== Aim of the task ==
The lines from the top of the material through the line with "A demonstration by" are to be set down exactly. Leave the pictures out.

== Raw data ==

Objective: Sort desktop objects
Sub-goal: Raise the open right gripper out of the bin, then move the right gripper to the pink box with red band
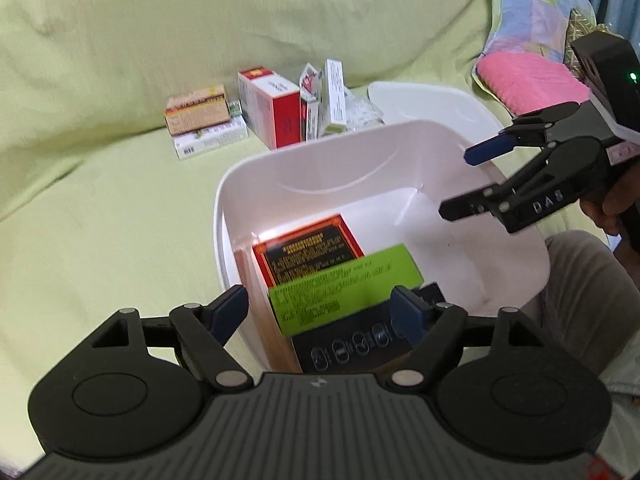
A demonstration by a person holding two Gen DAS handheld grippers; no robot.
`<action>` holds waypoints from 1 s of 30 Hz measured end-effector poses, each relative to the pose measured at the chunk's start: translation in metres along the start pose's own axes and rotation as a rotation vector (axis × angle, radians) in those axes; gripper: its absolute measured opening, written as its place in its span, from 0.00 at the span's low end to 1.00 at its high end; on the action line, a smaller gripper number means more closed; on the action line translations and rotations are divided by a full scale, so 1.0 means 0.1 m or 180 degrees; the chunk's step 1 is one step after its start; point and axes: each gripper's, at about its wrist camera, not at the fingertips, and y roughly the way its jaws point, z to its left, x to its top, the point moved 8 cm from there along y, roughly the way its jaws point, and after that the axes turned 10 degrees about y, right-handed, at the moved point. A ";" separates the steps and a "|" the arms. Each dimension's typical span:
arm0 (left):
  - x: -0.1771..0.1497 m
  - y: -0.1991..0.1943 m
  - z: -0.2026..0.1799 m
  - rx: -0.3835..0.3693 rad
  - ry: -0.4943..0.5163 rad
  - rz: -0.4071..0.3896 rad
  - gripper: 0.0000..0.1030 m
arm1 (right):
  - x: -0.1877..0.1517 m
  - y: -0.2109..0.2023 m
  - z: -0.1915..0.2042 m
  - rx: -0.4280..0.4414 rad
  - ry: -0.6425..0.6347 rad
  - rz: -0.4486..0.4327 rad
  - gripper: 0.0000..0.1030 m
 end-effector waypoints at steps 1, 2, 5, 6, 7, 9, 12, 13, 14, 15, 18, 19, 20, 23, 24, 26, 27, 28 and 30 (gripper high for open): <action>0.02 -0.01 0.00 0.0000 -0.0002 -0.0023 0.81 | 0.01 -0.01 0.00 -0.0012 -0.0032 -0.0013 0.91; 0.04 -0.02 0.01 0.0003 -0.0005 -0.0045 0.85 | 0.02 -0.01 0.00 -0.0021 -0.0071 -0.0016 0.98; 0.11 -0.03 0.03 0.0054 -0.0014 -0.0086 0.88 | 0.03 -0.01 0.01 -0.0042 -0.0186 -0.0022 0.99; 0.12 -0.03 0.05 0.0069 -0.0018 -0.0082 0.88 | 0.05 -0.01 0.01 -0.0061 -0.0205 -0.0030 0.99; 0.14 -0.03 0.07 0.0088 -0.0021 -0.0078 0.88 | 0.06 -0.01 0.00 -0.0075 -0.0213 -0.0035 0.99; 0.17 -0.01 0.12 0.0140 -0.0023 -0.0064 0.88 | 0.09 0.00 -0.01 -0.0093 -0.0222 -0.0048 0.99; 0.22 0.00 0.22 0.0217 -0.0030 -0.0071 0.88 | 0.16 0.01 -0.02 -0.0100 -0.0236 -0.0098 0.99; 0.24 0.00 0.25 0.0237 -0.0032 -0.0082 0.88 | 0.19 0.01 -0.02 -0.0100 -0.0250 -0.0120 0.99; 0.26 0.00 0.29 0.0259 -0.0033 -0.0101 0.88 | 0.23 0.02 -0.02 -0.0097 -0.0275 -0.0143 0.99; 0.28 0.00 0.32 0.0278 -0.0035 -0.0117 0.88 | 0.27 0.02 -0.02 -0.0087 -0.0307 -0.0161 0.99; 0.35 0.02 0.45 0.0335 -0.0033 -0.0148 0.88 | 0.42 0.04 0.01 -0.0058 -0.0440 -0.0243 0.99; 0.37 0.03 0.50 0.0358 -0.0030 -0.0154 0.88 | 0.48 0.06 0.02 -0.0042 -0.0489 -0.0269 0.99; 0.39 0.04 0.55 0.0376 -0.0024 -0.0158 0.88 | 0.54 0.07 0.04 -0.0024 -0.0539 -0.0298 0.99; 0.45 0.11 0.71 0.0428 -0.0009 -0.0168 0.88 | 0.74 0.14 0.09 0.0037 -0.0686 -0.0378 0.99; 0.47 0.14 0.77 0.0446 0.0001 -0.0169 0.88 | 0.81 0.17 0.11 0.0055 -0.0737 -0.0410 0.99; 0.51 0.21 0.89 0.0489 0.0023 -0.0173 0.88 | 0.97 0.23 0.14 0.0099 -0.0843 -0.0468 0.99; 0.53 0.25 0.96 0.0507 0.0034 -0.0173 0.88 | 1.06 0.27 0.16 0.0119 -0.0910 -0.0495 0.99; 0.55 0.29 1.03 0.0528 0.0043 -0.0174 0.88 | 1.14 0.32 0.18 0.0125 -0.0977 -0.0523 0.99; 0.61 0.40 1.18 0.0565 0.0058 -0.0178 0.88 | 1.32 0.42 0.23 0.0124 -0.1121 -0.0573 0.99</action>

== Answer to the exercise ==
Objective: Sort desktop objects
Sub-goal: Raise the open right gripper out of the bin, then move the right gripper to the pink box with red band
A demonstration by a person holding two Gen DAS handheld grippers; no robot.

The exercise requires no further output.